Tuesday, November 30, 2010

Sepsis: Emergency, a video

If you have been following this blog for a while, you likely know about my involvement with the patient advocacy group, Sepsis Alliance. It's a very worthwhile organization that strives to increase awareness of the deadly disease, sepsis.

The recent death of actor Lesley Nielsen is just one of thousands from sepsis. Although the news reports say that Mr. Nielsen died of "complications from pneumonia," this is what sepsis is: "complications of...."

Sepsis Alliance has just made public a fantastic video to help explain the seriousness of the disease and I encourage you to watch it - and pass it on. As. Dr. O'Brien says in the video - this is a disease that we can affect tomorrow: we can reduce deaths up to 50% starting tomorrow, if only we all knew and understood what sepsis was - allowing us to detect it early enough.

2 comments:

First aid supplies said...

It is really a deadly decease
thanks for the knowledge about sepsis.

James T. Parsons said...

Hey, thanks for telling the story and finding me.

As you know, I went into septic shock in an ER in Austin in May 2008. I was very fortunate in that 1) I survived, and 2) did not have the more severe complications others have.
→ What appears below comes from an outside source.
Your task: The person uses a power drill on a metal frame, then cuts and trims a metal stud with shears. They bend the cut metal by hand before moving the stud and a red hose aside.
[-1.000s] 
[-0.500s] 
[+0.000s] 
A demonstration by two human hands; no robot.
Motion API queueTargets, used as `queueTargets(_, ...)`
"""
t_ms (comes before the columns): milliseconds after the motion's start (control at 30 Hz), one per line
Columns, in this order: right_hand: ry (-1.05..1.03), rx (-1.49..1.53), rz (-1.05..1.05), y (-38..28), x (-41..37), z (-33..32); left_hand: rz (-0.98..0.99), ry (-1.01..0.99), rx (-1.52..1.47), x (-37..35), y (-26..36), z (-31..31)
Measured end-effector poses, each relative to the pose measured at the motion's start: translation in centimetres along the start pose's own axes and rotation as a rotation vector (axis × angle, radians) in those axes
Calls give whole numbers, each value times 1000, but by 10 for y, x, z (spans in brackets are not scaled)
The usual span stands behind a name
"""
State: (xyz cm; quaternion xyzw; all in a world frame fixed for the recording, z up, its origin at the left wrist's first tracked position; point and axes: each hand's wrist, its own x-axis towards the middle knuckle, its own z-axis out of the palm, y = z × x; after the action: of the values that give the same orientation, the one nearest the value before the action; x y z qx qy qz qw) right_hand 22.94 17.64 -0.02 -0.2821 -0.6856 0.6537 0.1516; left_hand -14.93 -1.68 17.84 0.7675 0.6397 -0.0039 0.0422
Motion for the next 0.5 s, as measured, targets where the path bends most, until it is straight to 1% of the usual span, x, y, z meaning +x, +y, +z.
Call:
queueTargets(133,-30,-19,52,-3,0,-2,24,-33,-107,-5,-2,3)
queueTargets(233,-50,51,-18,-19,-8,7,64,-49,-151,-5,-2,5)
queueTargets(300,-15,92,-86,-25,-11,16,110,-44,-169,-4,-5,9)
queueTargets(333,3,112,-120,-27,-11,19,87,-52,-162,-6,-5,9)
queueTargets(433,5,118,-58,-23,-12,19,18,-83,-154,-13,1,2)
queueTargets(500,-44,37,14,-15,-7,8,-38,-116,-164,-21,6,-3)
My only apparent problems were bad IBS afterwards, and I believe that I may have introduced a fungal infection into my system because of the low immune system and the resulting courses of antibiotics (about 8 over a 2 months period). I only recently discovered the fungal which probably has been in my sinuses for the last 2 1/2 years.
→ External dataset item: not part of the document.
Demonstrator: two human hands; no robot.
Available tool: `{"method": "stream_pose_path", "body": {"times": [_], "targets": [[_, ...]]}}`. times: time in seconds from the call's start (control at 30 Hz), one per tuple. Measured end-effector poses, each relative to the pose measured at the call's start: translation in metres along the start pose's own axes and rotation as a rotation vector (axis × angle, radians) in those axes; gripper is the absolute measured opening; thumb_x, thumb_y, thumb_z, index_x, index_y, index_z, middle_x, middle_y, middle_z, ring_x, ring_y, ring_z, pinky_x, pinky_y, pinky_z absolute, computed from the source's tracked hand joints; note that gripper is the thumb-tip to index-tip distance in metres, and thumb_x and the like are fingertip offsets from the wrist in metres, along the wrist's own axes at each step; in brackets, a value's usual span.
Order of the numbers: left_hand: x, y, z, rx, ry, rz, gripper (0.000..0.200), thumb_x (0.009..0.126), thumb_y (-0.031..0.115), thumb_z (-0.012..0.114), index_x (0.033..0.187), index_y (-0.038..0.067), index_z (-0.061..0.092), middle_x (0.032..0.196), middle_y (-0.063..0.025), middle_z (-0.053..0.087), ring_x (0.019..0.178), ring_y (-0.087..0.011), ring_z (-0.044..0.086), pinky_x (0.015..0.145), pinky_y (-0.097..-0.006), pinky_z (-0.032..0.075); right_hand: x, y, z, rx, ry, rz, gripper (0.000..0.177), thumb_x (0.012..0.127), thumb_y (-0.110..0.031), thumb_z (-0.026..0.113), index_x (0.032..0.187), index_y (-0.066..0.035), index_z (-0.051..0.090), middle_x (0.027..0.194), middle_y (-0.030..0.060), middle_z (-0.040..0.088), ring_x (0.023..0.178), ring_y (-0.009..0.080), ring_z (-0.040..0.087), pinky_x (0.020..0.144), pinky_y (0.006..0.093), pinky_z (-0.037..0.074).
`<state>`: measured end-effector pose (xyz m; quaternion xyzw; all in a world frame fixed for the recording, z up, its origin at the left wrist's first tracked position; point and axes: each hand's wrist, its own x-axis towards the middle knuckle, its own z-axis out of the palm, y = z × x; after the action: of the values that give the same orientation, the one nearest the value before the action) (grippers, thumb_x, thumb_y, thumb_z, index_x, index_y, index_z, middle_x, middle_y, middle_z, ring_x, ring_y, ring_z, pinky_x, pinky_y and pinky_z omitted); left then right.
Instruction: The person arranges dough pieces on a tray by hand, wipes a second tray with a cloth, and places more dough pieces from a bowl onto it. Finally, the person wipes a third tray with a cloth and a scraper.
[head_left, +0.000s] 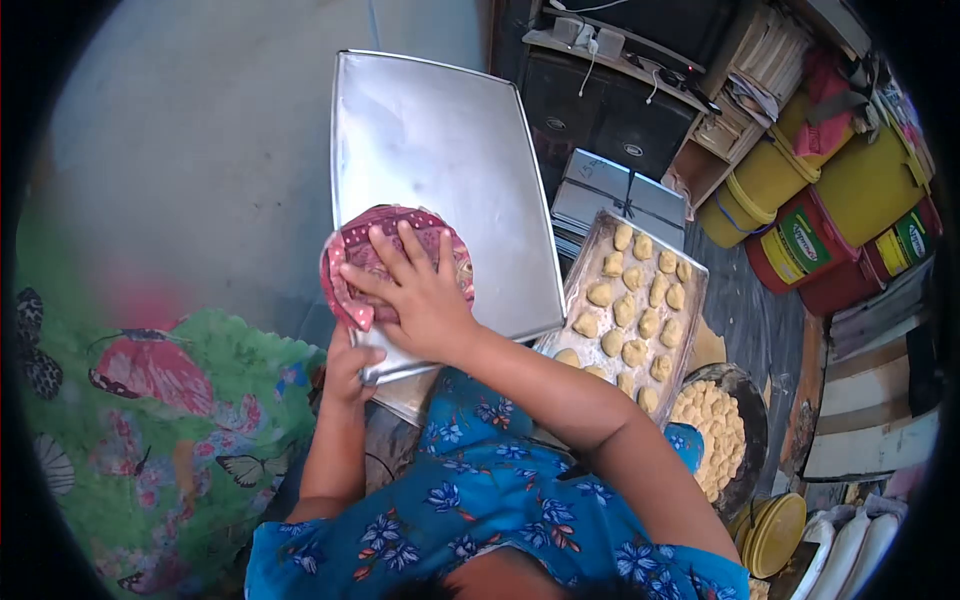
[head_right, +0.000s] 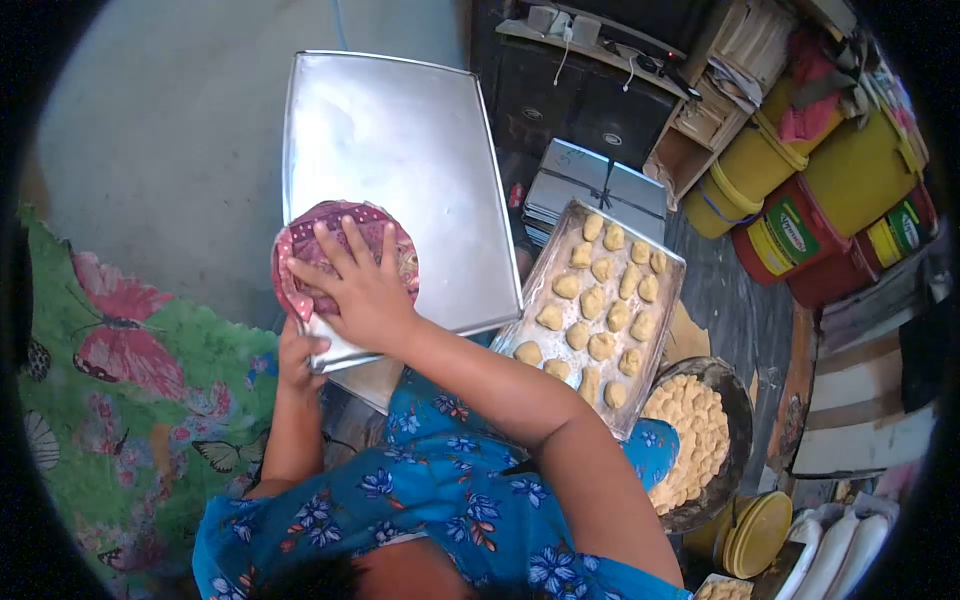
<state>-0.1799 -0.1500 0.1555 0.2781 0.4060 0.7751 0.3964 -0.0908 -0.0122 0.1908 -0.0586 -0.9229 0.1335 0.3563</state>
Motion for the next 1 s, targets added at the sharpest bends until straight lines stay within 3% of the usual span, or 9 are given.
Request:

As my own blog will indicate in the Summer of 2008, the hospital didn't use the term "septic shock" to me and I only realized what had happened in Jan. 2009, when the Brazilian model died from septic shock/sepsis after presenting with a urinary tract infection.
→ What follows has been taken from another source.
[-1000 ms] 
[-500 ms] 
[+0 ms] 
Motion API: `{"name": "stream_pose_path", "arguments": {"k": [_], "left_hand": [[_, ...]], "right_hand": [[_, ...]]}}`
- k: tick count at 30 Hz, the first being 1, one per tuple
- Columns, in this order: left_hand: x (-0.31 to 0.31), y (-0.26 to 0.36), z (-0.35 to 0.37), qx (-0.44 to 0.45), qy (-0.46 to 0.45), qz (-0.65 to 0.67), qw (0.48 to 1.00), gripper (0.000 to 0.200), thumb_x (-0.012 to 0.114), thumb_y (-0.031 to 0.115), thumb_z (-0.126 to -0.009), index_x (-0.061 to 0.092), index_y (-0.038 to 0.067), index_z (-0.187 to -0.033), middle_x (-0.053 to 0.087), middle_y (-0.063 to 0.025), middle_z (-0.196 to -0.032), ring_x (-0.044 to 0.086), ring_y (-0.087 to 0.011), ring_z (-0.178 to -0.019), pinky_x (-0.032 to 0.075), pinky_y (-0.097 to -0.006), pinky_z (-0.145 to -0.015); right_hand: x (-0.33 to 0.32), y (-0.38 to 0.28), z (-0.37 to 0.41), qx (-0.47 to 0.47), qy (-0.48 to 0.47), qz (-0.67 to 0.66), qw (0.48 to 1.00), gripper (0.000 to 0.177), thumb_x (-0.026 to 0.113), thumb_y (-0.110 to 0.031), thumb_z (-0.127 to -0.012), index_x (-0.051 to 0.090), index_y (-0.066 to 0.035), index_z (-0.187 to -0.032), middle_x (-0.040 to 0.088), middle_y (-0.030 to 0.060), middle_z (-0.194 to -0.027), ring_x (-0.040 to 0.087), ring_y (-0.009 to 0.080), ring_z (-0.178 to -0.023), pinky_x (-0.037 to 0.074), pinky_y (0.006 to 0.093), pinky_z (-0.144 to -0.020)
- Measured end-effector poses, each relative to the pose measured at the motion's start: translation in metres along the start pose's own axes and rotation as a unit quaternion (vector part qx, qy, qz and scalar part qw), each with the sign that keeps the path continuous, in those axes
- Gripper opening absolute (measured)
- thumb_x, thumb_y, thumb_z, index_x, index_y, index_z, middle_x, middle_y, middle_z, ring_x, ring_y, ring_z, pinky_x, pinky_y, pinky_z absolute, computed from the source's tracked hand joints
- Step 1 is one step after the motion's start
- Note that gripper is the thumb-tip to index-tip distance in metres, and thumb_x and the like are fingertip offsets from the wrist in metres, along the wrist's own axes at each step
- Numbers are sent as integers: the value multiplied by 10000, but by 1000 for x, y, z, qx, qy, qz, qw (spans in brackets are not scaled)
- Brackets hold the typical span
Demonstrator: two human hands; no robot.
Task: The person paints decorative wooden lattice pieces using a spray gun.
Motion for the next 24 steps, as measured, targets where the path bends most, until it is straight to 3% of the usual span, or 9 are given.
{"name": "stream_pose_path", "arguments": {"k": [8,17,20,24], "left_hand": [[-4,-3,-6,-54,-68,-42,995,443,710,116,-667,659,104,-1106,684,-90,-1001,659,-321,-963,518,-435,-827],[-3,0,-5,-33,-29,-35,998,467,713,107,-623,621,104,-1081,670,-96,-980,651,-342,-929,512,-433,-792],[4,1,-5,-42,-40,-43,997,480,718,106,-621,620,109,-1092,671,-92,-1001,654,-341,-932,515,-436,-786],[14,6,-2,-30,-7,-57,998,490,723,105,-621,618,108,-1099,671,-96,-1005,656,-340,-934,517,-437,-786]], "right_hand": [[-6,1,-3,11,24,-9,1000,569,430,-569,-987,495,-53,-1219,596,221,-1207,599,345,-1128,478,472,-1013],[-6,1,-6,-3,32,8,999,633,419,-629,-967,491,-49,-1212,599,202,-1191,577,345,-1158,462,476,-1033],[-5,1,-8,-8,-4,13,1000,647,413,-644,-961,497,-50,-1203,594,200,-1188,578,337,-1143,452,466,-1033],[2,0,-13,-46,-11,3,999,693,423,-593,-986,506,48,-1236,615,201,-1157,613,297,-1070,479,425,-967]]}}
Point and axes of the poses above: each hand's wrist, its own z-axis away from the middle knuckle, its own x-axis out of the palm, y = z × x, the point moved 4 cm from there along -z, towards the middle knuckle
If you mention to most doctors the term "sepsis," and ask, "how serious is it?" - the response may be laughter intend to convey "VERY serious."

I hope that as your group galvanizes people around the issue, there might be advances in learning to identify it, and the responses that can be taken.

I have not taken the term "shock" in the same way since I had it.

See my posting in Summer 2008 about my ER visit for details. Again, note - I didn't understand it was shock then. In Texas, doctors don't like the term since they are often sued over missing it.